Minggu, 01 Maret 2015

Dalam dua-tiga

Kalau boleh jujur, aku sempat punya rencana untuk menyayangimu setelah kita dekat kembali sekitar dua puluh tiga hari yang lalu. Akuanmu yang polos, berusaha meyakinkan aku kalau kita memang sudah kenal sejak masa sekolah dasar benar menarik. Lucu saja buatku. Belum pernah kutemukan pria yang kemampuan mengingatnya sehebat kamu. Caramu menyapa dan menyiapkan beragam topik untuk kita nikmati bersama setiap harinya nyaris saja membuatku membawa rasa. Kamu menyenangkan, dan aku mulai suka.

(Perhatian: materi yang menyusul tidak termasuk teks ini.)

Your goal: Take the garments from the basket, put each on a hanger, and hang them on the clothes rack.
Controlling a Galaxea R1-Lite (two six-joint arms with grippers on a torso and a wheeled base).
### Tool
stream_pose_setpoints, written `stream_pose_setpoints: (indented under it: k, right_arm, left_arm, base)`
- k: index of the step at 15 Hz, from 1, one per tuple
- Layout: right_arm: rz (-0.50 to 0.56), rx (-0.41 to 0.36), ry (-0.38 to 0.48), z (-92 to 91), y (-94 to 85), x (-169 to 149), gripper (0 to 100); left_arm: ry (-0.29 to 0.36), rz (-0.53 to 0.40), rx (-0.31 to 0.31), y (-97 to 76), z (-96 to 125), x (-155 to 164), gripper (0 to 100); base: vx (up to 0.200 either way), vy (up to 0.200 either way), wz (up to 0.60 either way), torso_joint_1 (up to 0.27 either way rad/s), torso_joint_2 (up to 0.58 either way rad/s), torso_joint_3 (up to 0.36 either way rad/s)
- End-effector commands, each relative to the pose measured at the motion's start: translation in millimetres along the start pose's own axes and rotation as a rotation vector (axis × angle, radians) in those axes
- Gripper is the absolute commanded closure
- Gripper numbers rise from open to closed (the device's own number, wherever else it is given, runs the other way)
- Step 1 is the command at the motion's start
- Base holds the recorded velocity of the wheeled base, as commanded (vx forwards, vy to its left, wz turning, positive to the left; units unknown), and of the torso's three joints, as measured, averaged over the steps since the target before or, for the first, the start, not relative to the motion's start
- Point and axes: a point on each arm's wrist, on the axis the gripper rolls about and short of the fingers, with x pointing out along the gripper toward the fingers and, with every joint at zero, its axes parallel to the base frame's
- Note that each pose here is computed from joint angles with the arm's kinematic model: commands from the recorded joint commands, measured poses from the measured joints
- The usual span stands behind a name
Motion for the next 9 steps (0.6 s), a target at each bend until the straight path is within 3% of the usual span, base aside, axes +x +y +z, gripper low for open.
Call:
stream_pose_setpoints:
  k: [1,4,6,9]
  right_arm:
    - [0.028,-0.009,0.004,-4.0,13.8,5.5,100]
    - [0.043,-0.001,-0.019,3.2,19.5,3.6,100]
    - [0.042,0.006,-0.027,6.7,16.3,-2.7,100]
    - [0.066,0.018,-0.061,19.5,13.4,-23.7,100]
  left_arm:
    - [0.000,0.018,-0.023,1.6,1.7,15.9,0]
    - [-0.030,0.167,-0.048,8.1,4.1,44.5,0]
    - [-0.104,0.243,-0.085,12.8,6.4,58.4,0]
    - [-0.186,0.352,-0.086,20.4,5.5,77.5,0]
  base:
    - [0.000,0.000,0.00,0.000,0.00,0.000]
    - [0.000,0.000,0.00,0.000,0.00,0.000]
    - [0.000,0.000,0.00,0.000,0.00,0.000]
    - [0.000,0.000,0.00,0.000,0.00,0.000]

Medan magnet yang keberadaannya samar namun memikat telah berkolaborasi denganmu, hingga aku mau tak mau bermutasi jadi manusia yang punya unsur besi lebih banyak. Dan kamu tentu tahu apa yang terjadi selanjutnya. Ya. Aku tertarik. Perlahan namun pasti, sederhana namun tak meninggalkan makna. Dekat. Dekat. Dan nyaris saja mengetuk pintumu seperti wanita tak tahu diri. Mestinya aku lebih ingat, lelaki sepertimu selalu punya banyak peluang untuk bisa disebut berengsek, bahkan lebih dari itu.

Lalu tibalah saatnya, sayang. Kesempatan terbesarmu sudah menggoda di depan mata. Mestinya aku memperbanyak doa agar kamu tetap ada di jalan yang lurus. Tapi bisa apa aku ketika waktu berkata lain?

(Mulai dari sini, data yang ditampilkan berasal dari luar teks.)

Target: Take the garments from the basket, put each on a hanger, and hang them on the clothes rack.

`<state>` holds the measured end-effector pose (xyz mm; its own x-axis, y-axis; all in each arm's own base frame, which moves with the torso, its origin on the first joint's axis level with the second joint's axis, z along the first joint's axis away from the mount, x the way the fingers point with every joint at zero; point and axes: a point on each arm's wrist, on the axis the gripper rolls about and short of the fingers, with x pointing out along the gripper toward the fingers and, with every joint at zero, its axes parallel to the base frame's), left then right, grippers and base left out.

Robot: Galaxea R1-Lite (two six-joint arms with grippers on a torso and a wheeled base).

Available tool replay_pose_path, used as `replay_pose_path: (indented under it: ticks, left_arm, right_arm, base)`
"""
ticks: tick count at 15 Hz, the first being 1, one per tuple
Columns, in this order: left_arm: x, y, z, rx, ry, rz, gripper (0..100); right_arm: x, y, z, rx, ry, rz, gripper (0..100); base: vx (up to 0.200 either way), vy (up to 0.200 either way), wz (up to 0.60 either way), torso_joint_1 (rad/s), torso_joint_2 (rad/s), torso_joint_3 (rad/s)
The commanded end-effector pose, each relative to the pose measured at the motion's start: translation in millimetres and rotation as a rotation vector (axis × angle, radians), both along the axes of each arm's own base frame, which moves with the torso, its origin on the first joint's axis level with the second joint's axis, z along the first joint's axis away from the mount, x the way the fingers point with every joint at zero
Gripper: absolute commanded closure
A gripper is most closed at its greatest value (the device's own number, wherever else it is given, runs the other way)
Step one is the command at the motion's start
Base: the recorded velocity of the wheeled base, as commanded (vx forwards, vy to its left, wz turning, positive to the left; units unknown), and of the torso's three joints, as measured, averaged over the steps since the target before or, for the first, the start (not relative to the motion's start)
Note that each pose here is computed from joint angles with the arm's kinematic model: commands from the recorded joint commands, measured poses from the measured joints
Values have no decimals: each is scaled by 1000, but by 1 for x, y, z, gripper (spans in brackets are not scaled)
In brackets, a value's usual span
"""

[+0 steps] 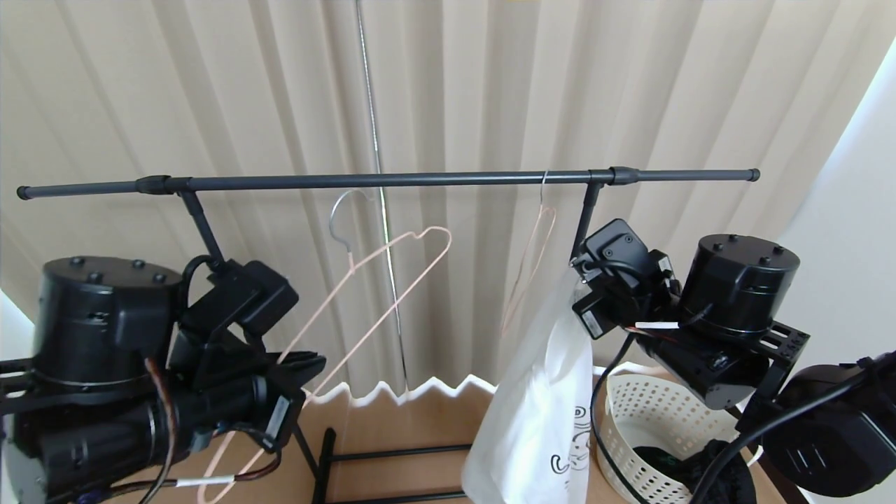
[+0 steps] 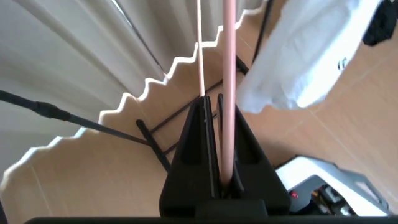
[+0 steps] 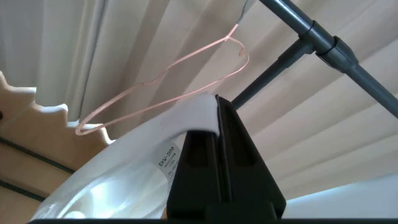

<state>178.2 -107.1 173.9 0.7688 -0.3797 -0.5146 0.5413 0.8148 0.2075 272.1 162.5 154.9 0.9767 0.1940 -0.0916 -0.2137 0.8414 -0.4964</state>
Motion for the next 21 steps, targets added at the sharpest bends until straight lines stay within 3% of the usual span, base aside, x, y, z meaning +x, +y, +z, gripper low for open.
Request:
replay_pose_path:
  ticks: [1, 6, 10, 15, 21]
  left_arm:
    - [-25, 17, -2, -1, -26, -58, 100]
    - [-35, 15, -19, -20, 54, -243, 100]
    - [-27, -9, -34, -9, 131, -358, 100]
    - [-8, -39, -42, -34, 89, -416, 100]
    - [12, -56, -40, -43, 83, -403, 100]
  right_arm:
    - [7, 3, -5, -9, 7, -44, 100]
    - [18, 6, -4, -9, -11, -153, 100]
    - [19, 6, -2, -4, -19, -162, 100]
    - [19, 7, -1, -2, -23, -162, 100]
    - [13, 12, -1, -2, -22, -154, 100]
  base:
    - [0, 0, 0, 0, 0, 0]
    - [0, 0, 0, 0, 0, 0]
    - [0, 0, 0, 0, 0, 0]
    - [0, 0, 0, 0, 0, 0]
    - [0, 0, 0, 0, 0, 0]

Kebodohanku adalah percaya semudah itu. Kelemahanku adalah memberimu peluang sebesar itu. Kepintaran sekaligus kecerobohanmu adalah memanfaatkan segalanya semaksimal yang kamu bisa, seakan hari tinggal hitung jari. Hei, tanpa sadar, kolaborasi kita jadi sekece ini.

Sayang, maafkan kata-kata yang berantakan ini. Maafkan kalimat yang tak seperti biasanya ini. Entah mengapa aku cepat merasa lelah menatap layar. Cepat pula merasa bosan dengan segalanya; aku, kamu, kita, dan kebodohan demi kebodohan yang sulit benar dibasmi. Lagipula, aku tak punya cukup waktu untuk memperbaikinya.

Aku suka. Suka. Padamu. Iya, kamu. Namun semudah itu kamu memporak-porandakan semuanya. Semudah itu kamu angkat kaki. Semudah itu kamu bilang kalau kamu sedang asyik menonton dengan teman wanitamu. Wanita. Yang lain. Sedang aku disini duduk sendirian menunggu kamu menjelma nyata disampingku. Kita ada di dalam satu gedung, sayang. Tapi kamu pilih dia sekalipun janjimu adalah bersamaku. Sesulit itukah mengakui aku ada?

Andai saja kamu tetaplah kamu yang berusaha kupahami pelan-pelan akhir-akhir ini, mungkin segalanya akan tetap sama. Andai kamu tetap kamu yang kukenal sebagai pria yang begitu baik dan sabar bukan main terhadapku, mungkin segalanya tetap sama. Aku sama sekali tak tahu apa motivasimu berubah hati, padahal aku mulai sayang. Sedikit menyesal, tentunya. Tapi kalau itu sudah menjadi keputusanmu, aku bisa apa? Lagipula, aku sangat mudah melupakan kalau begini caramu menyakiti.

Lalu, hipotesaku berlari pada arah yang benar. Kamu kalangkabut. Panik begitu hebat hingga aku bisa ikut merasakan sedihmu yang meruncing pada satu titik dan pecah dalam ledakan. Gelisah tak berarah ketika akupun ambil keputusan untuk meninggalkanmu. Mungkin selamanya.

Dan lihatlah, sayang. Cerminmu menyampaikan padaku berapa banyak rasa sakit yang mesti kamu terima akibat ulahmu sendiri.